**What is expected**
Filter these records by the string "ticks", copying each line that holds it.

Records excerpted from a collection:
# # # #

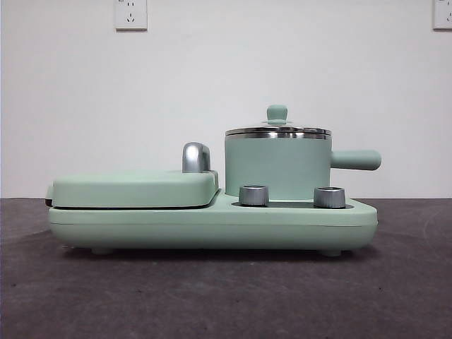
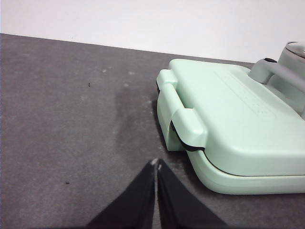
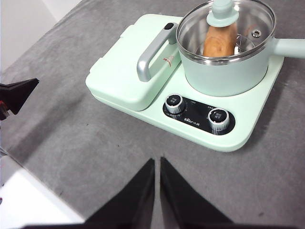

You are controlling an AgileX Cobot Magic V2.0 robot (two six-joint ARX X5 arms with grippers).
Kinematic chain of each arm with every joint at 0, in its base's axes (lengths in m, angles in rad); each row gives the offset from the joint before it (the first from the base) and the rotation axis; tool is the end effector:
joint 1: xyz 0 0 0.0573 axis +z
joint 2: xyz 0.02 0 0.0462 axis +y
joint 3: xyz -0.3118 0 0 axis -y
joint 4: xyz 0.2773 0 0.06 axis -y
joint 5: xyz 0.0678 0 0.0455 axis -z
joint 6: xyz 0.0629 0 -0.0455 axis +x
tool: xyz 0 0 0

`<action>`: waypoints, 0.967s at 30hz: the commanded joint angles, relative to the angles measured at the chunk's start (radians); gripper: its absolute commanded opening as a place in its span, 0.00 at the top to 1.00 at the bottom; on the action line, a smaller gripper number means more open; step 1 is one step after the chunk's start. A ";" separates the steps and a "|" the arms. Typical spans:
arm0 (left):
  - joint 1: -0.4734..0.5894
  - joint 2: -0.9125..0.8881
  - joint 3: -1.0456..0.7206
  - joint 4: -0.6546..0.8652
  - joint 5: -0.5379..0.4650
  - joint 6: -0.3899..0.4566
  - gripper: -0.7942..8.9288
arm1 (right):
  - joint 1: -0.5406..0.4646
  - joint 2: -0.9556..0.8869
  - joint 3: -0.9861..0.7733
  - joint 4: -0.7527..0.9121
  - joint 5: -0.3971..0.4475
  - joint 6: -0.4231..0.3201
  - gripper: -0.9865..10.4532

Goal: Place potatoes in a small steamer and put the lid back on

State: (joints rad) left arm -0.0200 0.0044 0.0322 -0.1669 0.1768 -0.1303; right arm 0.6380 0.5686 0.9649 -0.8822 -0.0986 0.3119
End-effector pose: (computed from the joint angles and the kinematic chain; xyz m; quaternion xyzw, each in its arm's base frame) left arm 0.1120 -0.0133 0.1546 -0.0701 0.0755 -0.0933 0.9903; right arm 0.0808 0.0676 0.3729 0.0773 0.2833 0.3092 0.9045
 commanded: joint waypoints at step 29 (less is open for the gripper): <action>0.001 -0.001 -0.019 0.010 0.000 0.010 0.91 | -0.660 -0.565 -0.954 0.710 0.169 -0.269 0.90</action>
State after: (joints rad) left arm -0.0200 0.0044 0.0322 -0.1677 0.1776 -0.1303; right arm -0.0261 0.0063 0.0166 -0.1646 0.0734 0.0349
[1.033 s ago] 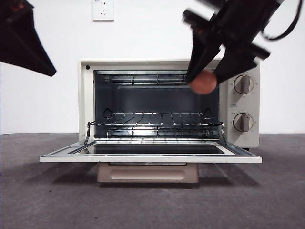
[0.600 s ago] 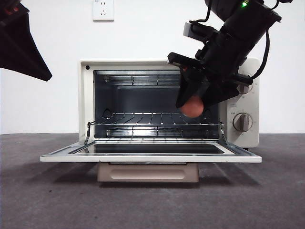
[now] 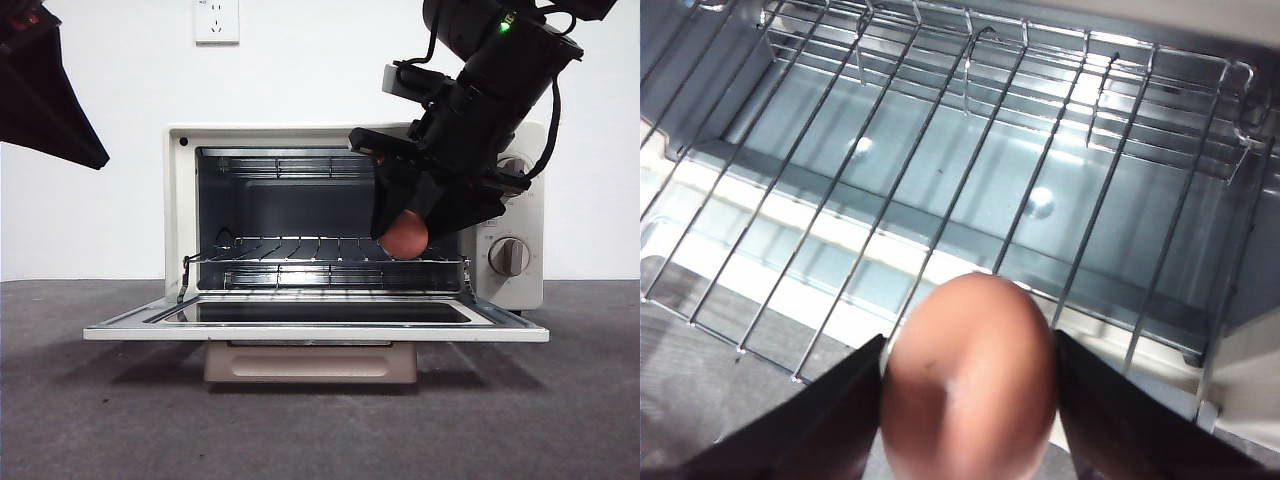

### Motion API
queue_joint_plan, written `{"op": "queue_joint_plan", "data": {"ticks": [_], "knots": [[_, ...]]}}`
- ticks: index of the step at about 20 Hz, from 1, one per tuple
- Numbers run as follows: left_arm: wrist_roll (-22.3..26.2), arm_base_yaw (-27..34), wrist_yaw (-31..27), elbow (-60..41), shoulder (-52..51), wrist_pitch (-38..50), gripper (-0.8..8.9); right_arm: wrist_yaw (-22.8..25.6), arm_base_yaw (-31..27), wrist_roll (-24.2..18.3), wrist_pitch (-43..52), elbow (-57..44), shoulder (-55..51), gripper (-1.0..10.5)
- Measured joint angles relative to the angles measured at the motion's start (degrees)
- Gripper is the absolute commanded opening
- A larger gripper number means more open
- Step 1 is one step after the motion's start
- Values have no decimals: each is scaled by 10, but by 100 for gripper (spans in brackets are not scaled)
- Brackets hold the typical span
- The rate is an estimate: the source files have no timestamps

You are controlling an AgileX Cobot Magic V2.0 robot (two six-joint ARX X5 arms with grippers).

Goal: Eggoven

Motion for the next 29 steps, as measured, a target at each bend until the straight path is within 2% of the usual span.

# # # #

**Answer area**
queue_joint_plan, written `{"op": "queue_joint_plan", "data": {"ticks": [_], "knots": [[_, ...]]}}`
- ticks: index of the step at about 20 Hz, from 1, one per tuple

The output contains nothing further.